Their gazes met, and they both became keenly aware of the obvious.
She was the nearest woman.
He was not—absolutely not—going to pursue his governess. Yes, he was a rake. But for a gentleman, chasing after the house staff wasn’t rakish behavior. It was repulsive.
“The girls,” he blurted out, breaking the tension. “How was your first day?”
“Challenging.”
“I don’t doubt it.”
“Can you tell me something about their interests, or their schooling? Anything at all?”
“They’ve had little proper schooling, but are somehow far too clever despite it. Their interests are mischief, disease, petty thievery, and plotting crimes against the house staff.”
She laughed a little. “You speak as though they’re hardened criminals.”
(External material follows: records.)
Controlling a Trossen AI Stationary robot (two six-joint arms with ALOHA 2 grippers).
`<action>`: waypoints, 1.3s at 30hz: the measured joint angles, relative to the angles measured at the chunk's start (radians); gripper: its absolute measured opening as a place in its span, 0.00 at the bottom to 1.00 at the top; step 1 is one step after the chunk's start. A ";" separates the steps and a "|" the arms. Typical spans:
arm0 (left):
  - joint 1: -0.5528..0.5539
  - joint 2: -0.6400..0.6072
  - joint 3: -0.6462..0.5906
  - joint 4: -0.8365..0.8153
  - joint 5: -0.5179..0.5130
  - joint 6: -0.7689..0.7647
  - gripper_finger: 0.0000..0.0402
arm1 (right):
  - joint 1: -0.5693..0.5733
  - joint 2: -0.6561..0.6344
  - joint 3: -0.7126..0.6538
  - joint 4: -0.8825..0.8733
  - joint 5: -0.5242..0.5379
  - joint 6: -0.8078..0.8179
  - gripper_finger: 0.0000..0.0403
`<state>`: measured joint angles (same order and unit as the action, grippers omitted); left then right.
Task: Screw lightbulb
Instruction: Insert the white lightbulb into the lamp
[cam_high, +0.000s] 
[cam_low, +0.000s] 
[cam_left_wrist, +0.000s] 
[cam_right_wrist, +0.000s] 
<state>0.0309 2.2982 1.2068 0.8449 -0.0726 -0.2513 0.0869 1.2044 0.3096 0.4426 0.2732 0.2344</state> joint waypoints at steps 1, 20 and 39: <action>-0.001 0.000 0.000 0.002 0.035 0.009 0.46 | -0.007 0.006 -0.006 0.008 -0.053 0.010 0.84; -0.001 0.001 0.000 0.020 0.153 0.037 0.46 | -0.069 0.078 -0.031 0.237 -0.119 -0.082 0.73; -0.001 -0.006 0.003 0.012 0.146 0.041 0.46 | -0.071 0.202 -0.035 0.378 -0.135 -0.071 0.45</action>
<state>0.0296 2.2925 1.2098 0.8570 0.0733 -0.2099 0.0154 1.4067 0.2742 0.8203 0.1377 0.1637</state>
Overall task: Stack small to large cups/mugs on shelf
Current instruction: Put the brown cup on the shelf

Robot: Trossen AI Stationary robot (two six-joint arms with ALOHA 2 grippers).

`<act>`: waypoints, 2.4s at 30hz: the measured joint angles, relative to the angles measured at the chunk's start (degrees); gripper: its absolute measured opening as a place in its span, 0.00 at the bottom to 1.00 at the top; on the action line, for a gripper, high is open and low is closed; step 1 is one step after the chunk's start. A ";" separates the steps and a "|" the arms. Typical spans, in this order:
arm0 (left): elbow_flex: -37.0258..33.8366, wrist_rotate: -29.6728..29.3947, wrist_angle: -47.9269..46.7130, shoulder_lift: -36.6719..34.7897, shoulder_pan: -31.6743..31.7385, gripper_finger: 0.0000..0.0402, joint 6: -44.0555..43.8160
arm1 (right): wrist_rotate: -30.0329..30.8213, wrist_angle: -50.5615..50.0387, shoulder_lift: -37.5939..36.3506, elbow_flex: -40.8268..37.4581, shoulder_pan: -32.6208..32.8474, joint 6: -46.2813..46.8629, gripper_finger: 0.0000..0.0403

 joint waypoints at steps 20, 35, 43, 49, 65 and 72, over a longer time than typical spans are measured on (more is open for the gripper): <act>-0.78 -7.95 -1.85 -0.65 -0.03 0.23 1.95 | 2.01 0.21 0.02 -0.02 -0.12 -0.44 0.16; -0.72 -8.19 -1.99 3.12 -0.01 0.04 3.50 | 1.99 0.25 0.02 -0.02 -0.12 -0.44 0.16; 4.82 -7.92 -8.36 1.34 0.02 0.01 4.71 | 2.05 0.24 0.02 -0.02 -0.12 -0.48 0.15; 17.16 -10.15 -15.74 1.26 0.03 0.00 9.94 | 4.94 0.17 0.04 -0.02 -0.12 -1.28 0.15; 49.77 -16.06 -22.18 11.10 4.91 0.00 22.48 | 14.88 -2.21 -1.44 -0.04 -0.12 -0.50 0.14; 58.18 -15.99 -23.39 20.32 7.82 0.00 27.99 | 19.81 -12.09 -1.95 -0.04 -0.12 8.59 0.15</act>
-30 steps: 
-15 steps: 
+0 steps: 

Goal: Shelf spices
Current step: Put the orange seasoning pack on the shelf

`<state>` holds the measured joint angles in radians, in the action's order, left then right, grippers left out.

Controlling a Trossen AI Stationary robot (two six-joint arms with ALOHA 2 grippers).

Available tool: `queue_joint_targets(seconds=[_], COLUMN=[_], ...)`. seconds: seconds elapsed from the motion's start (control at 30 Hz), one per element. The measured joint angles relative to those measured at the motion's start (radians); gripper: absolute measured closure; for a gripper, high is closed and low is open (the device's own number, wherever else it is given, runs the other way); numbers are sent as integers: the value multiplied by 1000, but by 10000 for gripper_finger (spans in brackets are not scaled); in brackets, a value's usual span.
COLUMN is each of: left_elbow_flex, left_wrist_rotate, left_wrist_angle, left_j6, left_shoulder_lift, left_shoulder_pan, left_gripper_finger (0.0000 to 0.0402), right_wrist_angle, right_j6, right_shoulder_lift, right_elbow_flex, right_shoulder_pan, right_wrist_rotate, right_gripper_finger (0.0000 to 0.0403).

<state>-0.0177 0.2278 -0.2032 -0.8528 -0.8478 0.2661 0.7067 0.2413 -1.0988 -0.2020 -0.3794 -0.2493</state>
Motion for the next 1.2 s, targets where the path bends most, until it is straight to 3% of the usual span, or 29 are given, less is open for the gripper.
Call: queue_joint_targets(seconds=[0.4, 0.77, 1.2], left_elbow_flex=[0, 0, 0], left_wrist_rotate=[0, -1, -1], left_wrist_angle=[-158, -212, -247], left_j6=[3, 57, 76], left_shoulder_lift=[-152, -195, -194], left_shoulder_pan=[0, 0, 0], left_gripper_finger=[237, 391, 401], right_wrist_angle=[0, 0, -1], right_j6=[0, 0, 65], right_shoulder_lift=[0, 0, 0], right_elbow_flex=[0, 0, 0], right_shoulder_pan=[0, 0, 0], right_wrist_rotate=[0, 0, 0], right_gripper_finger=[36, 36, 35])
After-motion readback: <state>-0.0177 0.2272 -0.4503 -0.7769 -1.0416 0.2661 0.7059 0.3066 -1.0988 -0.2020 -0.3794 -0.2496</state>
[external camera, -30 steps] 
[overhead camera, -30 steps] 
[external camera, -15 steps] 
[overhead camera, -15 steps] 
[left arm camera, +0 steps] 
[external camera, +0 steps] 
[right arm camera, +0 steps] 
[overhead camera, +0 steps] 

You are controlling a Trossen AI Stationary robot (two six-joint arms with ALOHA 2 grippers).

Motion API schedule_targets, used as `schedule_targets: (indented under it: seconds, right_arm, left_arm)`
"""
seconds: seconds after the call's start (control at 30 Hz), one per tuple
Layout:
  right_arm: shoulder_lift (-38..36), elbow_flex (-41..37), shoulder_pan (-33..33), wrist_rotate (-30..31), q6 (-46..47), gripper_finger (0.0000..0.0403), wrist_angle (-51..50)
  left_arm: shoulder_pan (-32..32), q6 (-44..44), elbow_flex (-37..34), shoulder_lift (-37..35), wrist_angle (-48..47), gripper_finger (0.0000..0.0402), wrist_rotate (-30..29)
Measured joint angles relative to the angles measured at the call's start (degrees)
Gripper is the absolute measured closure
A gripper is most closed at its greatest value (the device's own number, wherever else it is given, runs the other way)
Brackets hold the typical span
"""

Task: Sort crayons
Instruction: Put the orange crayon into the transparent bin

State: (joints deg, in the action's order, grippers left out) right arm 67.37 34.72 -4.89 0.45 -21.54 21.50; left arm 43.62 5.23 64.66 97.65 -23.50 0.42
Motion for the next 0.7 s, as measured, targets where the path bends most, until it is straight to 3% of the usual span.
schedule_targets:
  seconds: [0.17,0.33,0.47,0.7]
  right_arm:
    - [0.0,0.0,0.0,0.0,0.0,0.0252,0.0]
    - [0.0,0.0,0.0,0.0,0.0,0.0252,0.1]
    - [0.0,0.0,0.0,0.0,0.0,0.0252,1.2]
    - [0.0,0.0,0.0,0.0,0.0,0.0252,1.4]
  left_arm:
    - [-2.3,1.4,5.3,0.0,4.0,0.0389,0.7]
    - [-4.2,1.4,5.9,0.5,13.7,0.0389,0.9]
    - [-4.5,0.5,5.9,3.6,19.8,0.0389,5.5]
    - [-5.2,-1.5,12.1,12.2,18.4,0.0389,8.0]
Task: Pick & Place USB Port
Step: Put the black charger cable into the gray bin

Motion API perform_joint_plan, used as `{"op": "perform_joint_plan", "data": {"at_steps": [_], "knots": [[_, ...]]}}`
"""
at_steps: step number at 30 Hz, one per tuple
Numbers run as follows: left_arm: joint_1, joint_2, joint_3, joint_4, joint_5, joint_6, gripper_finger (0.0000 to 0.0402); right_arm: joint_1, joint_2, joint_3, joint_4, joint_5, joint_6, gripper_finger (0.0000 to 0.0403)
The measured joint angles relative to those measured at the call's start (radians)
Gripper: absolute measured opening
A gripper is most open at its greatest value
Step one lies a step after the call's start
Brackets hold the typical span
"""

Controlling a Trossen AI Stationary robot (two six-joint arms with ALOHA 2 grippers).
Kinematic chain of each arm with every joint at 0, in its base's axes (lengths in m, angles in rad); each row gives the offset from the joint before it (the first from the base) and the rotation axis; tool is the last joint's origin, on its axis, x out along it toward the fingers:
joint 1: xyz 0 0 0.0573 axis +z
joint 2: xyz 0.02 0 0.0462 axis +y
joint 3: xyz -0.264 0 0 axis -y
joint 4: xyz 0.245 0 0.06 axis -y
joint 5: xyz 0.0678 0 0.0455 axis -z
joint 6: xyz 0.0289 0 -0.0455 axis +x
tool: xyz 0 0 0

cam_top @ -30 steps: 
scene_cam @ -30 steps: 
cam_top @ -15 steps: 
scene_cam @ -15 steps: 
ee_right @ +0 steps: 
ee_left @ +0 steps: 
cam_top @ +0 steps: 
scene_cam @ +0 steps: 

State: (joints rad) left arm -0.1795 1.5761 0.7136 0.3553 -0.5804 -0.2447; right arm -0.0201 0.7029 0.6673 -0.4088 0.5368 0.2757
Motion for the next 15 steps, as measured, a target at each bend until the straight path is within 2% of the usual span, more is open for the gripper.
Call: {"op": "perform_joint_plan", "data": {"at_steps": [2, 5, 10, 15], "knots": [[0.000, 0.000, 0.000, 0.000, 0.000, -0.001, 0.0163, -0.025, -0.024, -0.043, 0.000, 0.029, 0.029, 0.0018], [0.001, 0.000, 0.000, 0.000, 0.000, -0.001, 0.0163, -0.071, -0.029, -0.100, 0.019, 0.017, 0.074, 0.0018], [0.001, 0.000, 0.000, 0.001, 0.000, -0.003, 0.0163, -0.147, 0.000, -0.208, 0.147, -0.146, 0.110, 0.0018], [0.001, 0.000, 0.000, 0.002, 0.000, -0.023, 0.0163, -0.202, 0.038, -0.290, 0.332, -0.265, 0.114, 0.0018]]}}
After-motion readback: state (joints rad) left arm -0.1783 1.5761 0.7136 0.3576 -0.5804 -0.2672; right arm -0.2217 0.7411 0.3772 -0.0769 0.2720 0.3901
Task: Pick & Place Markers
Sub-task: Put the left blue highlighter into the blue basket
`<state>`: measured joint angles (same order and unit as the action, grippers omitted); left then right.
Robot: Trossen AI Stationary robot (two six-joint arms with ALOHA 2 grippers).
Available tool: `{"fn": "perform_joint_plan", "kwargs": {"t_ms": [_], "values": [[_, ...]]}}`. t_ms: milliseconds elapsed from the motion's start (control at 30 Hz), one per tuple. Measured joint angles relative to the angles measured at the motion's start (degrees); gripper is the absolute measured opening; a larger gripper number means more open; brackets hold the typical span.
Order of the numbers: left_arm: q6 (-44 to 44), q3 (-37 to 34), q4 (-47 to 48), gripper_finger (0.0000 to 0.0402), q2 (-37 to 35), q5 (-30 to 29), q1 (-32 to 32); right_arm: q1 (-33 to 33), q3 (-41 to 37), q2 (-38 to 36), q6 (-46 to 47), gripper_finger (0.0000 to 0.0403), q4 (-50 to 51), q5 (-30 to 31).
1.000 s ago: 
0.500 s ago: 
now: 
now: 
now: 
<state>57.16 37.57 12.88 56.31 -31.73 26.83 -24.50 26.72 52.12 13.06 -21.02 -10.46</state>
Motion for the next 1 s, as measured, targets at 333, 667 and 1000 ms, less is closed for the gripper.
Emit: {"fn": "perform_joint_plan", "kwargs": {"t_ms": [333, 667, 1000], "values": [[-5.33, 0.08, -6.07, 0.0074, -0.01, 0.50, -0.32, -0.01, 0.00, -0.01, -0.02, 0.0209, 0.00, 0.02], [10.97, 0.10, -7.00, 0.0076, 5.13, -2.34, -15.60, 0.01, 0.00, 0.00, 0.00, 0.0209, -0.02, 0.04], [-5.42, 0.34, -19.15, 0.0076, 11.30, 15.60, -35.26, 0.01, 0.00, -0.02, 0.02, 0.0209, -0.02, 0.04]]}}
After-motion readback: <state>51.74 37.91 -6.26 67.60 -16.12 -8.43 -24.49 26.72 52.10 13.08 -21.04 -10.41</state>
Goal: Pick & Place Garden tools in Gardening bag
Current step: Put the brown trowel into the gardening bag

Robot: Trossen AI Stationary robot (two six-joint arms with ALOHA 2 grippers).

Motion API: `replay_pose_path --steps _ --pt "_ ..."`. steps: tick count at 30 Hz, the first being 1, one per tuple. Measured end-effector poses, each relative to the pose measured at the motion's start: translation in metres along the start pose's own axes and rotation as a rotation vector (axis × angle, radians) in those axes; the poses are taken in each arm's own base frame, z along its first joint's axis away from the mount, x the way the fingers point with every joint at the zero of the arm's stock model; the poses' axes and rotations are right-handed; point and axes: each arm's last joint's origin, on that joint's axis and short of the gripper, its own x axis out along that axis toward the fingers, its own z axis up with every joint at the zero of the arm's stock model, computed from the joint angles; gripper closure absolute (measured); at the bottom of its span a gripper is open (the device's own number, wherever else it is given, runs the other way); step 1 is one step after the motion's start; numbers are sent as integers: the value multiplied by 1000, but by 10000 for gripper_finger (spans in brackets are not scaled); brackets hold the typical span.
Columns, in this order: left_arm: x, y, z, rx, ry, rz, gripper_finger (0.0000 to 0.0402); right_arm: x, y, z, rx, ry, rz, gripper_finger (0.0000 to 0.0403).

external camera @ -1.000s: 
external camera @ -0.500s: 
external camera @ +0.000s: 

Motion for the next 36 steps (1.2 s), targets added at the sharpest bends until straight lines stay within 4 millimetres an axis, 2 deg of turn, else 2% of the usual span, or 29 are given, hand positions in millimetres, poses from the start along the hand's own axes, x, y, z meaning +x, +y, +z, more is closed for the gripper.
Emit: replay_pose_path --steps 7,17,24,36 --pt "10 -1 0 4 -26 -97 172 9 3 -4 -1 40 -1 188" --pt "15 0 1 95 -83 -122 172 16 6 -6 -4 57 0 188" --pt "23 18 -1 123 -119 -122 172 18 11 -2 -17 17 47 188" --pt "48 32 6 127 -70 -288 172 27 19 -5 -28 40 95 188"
“They’re well on the way to it. But now you’re here to take them in hand. I have every faith in you, Miss Mountbatten.” He patted her shoulder gamely. “I’ve seen your natural talent as a disciplinarian.”
She cringed. “Yes, about that . . .”
“If you’re intending to apologize, don’t. I richly deserved all your censure, and then some. I wish I could say you’ve already seen me at my worst, but that’s nowhere near the case. However, I do wish to say one thing.”
“Yes?”
She gave him her full attention—and she had an intimidating amount of attention to give. Only natural, he supposed. Here was a woman willing to stare into dark emptiness night after night, on the hope that someday some tiny speck might shine back. As she gazed at him, Chase found himself wishing he could reward her observation.
Only darkness here, darling. Don’t waste your time.
“If my reputation worries you,” he said, as much for his own benefit as hers, “it needn’t. Seducing you would never even cross my mind.”
She nodded. “Thank you for your assurances, Mr. Reynaud. I appreciate them very much indeed.”